Status: In Progress

Sweet Home... Minnesota?

Destination: Frank's House

“Have you ever gone a day without complaining? You do realize that it’s hard to feel sympathetic for someone when they’re so pissed off all the time.”

I ignore Frank so he keeps talking, “I mean you’re just so negative. What do you think you’re going to accomplish by being miserable all the time?”

“Absolution maybe.”

“You’re like the human embodiment of Eeyore, you know that? I’ve never met someone more down about anything in my entire life.”

“Thanks for the manners,” I retort.

Frank’s house is pretty typical for this town. He’s a little better at decorating than some people so the furniture at least matches and the paint isn’t pealing, but it’s still old and fairly dark. The layout is a little bigger than Mikey’s house, but not as open. The front door leads into the living room which is pretty large with dark brown carpeting, and there’s a doorway on the other side of the room that leads into a kitchen. The kitchen has old appliances, the stove alone is probably older than me and Frank combined. There’s a dishwasher though which can’t be old, because I don’t think more than five or six people in town have something as grand as that. That’s probably Frank’s touch, and I can’t say I blame him. After washing dishes my whole life, and then having a dishwasher at my apartment, I really wouldn’t want to go back.

“You’re not exactly the easiest person to be nice to. I’m trying my best. At least I haven’t called you a dickhead.”

“Hey, you agreed with that!”

Frank turns to look at me from where he’s standing by the door sorting through his mail and I see that he was joking. Whoops. I guess I’m not accustomed to being near people who put up with me. Generally I’m around people who want me to go away, and I can’t say that I blame them. I’m a bit of a downer. Maybe I am Eeyore.

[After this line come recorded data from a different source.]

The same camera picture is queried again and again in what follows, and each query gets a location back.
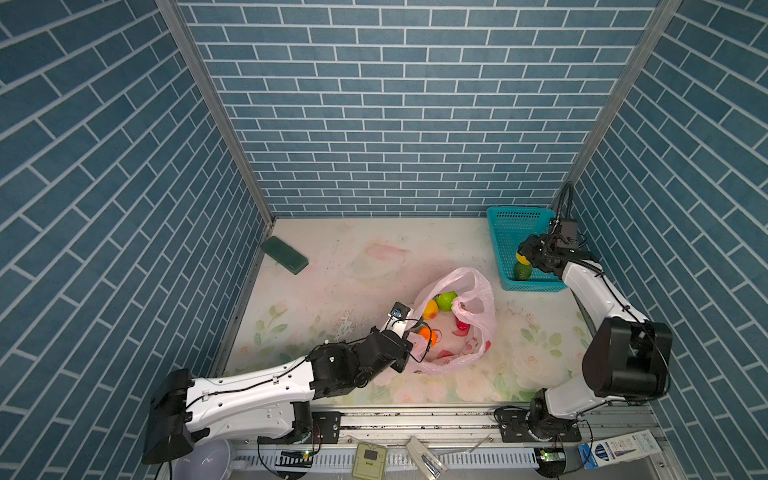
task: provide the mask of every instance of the table
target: table
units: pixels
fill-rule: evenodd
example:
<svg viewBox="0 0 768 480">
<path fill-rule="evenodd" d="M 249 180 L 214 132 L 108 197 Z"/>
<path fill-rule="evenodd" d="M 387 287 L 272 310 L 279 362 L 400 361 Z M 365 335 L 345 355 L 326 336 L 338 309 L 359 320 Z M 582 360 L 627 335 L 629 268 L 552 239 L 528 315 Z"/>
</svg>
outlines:
<svg viewBox="0 0 768 480">
<path fill-rule="evenodd" d="M 265 257 L 225 375 L 279 365 L 324 340 L 364 337 L 394 302 L 471 266 L 494 287 L 498 327 L 476 364 L 441 375 L 389 370 L 315 403 L 356 406 L 528 401 L 581 371 L 591 341 L 569 289 L 502 290 L 485 218 L 279 219 L 273 234 L 310 259 L 298 275 Z"/>
</svg>

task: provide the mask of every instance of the basket
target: basket
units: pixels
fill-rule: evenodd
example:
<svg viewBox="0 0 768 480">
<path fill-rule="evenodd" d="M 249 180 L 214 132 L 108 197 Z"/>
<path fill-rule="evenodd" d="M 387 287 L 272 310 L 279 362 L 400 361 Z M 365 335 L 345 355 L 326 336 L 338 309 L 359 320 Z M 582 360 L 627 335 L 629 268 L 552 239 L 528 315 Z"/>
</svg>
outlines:
<svg viewBox="0 0 768 480">
<path fill-rule="evenodd" d="M 496 253 L 498 271 L 504 290 L 524 292 L 559 292 L 565 283 L 552 273 L 533 269 L 531 278 L 525 282 L 515 280 L 513 269 L 518 262 L 516 253 L 520 242 L 528 235 L 545 233 L 549 219 L 554 212 L 540 207 L 491 207 L 488 209 L 488 223 L 491 226 L 493 250 Z"/>
</svg>

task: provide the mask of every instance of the plastic bag
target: plastic bag
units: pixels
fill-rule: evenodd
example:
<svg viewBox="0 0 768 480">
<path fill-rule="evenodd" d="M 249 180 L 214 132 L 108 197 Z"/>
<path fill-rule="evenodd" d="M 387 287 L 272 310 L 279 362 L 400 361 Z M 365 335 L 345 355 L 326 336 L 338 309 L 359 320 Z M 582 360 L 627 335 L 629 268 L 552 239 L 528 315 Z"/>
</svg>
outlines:
<svg viewBox="0 0 768 480">
<path fill-rule="evenodd" d="M 458 294 L 453 299 L 451 311 L 460 321 L 470 325 L 469 331 L 462 334 L 466 338 L 464 349 L 455 355 L 441 355 L 432 362 L 424 360 L 418 363 L 411 359 L 408 362 L 408 370 L 433 374 L 452 372 L 477 362 L 491 348 L 491 339 L 496 333 L 493 289 L 488 280 L 474 268 L 457 268 L 425 287 L 416 297 L 414 308 L 408 317 L 414 320 L 421 318 L 427 303 L 435 295 L 450 291 Z M 413 343 L 411 354 L 414 358 L 421 359 L 427 347 L 427 340 L 412 333 L 408 336 L 408 341 Z"/>
</svg>

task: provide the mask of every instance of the lime
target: lime
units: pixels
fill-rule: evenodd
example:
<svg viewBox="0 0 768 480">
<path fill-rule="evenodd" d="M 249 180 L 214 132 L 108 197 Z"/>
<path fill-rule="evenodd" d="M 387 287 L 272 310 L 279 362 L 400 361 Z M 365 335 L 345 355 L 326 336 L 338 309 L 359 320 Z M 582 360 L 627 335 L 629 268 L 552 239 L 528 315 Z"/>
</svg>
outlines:
<svg viewBox="0 0 768 480">
<path fill-rule="evenodd" d="M 533 273 L 533 267 L 530 265 L 525 265 L 524 263 L 517 262 L 515 264 L 515 280 L 527 280 L 531 278 L 531 274 Z"/>
<path fill-rule="evenodd" d="M 453 299 L 457 296 L 458 295 L 456 295 L 456 292 L 440 293 L 435 297 L 435 301 L 437 302 L 437 306 L 440 307 L 440 310 L 443 312 L 450 312 Z"/>
</svg>

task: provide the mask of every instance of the blue brick tile wall
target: blue brick tile wall
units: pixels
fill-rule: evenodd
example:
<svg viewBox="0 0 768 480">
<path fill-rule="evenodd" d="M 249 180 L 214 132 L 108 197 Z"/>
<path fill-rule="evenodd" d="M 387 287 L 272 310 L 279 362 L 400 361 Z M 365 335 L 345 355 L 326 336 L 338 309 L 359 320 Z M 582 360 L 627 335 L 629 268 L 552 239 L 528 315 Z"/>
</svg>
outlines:
<svg viewBox="0 0 768 480">
<path fill-rule="evenodd" d="M 549 204 L 656 3 L 182 9 L 278 217 L 478 216 Z"/>
<path fill-rule="evenodd" d="M 768 5 L 684 0 L 578 185 L 591 245 L 675 333 L 654 411 L 689 478 L 766 478 Z"/>
<path fill-rule="evenodd" d="M 153 475 L 263 220 L 153 0 L 0 3 L 0 112 L 0 478 Z"/>
</svg>

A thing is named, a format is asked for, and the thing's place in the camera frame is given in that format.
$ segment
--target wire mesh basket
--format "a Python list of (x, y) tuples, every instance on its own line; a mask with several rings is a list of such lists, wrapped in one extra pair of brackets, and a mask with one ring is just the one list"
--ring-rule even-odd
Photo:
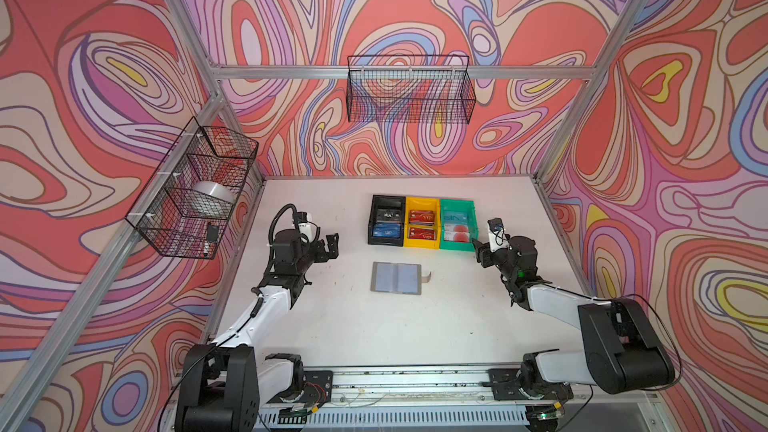
[(226, 127), (195, 124), (194, 136), (158, 195), (146, 211), (130, 213), (126, 220), (160, 255), (213, 259), (259, 144)]
[(350, 122), (469, 123), (475, 89), (469, 56), (353, 55), (347, 58)]

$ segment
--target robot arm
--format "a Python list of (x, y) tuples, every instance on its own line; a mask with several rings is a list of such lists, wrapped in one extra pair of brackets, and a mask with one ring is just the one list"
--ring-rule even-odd
[[(285, 211), (293, 212), (293, 228), (274, 234)], [(299, 298), (307, 269), (339, 256), (339, 234), (327, 235), (328, 249), (319, 239), (320, 227), (311, 215), (285, 205), (275, 216), (267, 234), (270, 257), (256, 294), (237, 320), (214, 340), (195, 345), (184, 360), (180, 381), (175, 429), (250, 431), (257, 415), (276, 395), (301, 402), (306, 380), (301, 357), (273, 354), (256, 367), (256, 352), (272, 328)], [(225, 381), (216, 381), (221, 372)]]
[(609, 394), (666, 385), (674, 367), (639, 303), (598, 299), (551, 285), (538, 275), (533, 240), (510, 237), (501, 219), (488, 221), (488, 242), (473, 241), (475, 258), (494, 265), (513, 304), (581, 330), (584, 351), (526, 354), (523, 388), (538, 382), (597, 385)]

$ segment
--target white table
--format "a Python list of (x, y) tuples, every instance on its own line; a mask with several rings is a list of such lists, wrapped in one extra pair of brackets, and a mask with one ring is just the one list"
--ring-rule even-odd
[[(536, 241), (539, 274), (580, 291), (558, 237), (527, 177), (398, 179), (272, 179), (245, 247), (219, 332), (253, 299), (267, 260), (266, 234), (286, 203), (312, 214), (321, 235), (339, 233), (336, 260), (314, 264), (290, 313), (265, 342), (265, 354), (301, 354), (307, 367), (408, 364), (497, 364), (536, 350), (581, 349), (569, 325), (515, 305), (496, 268), (483, 269), (469, 252), (366, 243), (373, 194), (475, 201), (478, 225), (501, 217), (507, 233)], [(290, 227), (290, 213), (277, 230)], [(374, 293), (373, 262), (421, 264), (432, 272), (421, 295)]]

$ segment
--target plastic storage bin
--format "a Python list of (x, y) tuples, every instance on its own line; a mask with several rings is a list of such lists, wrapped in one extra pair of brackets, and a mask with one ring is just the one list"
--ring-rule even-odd
[[(418, 226), (435, 230), (435, 240), (428, 239), (409, 239), (408, 228), (410, 227), (410, 212), (412, 210), (431, 210), (435, 213), (435, 226)], [(428, 197), (406, 197), (406, 233), (403, 245), (406, 247), (422, 247), (424, 249), (440, 249), (440, 199), (430, 199)]]
[[(374, 237), (373, 226), (376, 225), (376, 212), (379, 209), (398, 209), (400, 211), (400, 236)], [(406, 198), (403, 196), (373, 196), (371, 201), (371, 214), (368, 218), (368, 243), (370, 245), (397, 245), (402, 247), (402, 240), (406, 236)]]
[[(466, 214), (467, 227), (469, 229), (469, 242), (460, 243), (446, 240), (446, 225), (455, 222), (454, 213)], [(478, 221), (475, 216), (475, 203), (471, 200), (440, 199), (440, 249), (466, 250), (474, 253), (475, 246), (472, 239), (478, 237)]]

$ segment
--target colorful swirl pattern wall
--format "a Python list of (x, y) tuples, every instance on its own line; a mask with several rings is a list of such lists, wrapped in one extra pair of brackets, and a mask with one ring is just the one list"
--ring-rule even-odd
[(650, 0), (546, 182), (597, 292), (670, 328), (681, 430), (768, 430), (766, 31), (768, 0)]
[[(186, 0), (219, 64), (346, 64), (465, 52), (592, 64), (626, 0)], [(350, 124), (346, 81), (223, 84), (267, 175), (532, 173), (580, 82), (477, 81), (469, 126)]]
[[(163, 0), (0, 0), (0, 393), (207, 99)], [(229, 261), (140, 243), (24, 430), (147, 430)]]

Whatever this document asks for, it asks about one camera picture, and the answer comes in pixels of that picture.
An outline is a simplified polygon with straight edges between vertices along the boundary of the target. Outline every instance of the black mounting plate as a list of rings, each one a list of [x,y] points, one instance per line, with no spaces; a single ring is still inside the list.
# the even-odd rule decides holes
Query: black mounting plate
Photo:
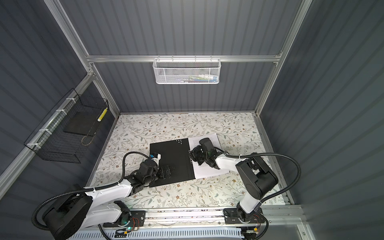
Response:
[[[236,208],[228,208],[223,209],[223,211],[227,211],[230,215],[235,215],[235,217],[224,217],[225,224],[242,224],[243,222],[240,222],[240,219],[237,217]],[[258,208],[255,215],[248,223],[265,223],[264,219],[260,217],[260,214],[263,214],[263,210],[261,208]]]
[[[137,218],[139,220],[139,227],[144,226],[145,211],[131,211],[131,214],[132,214],[132,217]],[[106,222],[103,224],[103,227],[119,227],[119,226],[116,222]],[[133,227],[133,222],[131,221],[127,227]]]

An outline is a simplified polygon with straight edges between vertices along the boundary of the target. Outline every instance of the black wire basket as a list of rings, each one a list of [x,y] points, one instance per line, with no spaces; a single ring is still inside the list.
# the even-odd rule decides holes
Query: black wire basket
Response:
[[[31,142],[31,134],[24,145],[43,160],[80,163],[109,111],[108,101],[76,95],[56,111],[59,113],[52,122],[38,130],[42,131],[40,137]]]

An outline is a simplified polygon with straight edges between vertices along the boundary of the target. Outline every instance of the sheet of paper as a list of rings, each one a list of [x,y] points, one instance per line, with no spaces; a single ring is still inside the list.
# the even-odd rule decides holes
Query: sheet of paper
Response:
[[[208,137],[211,140],[214,147],[218,147],[221,149],[217,134],[214,133],[214,134],[204,135],[199,137],[189,137],[188,138],[189,150],[192,150],[193,148],[198,146],[199,141],[206,137]],[[200,166],[197,162],[192,162],[192,164],[193,164],[193,171],[195,173],[196,179],[203,178],[203,177],[213,177],[213,176],[229,173],[229,170],[212,168],[206,163],[203,163]]]

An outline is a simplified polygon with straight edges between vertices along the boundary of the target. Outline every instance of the yellow marker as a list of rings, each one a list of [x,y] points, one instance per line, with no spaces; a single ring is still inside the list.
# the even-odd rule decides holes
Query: yellow marker
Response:
[[[103,113],[100,115],[100,117],[97,119],[98,122],[101,122],[101,120],[103,119],[103,117],[105,116],[105,114],[107,113],[107,110],[108,108],[105,108]]]

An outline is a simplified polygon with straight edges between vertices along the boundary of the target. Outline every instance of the floral tablecloth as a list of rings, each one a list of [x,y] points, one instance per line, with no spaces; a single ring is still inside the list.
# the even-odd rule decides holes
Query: floral tablecloth
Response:
[[[150,143],[212,133],[217,133],[222,149],[230,154],[265,152],[251,113],[120,115],[91,186],[104,185],[120,179],[122,157],[128,151],[149,154]],[[141,155],[128,155],[126,175],[138,169],[142,160]],[[277,191],[279,187],[275,186],[267,195]],[[235,206],[244,193],[245,187],[240,176],[230,172],[216,177],[146,187],[121,200],[134,209]],[[279,195],[264,204],[285,203]]]

It’s getting late now, but I’m really not all that tired. I’m also pretty bored, but I don’t know what to do or say. I may be a prick, but I still try to respect people a little bit and Frank’s already being nice to me so I shouldn’t ruin that.

“You hungry?” Frank asks walking over to the kitchen. I’m standing awkwardly near the wall, and I don’t know if I should follow or just keep standing here.

“Not really.”

“Too bad,” He says, “because you’re going to eat something.”

“But I’m not-“

“I don’t care,” he says poking his head back to look at me from the kitchen. He looks expectant and I don’t think I could actually avoid his gaze if I tried.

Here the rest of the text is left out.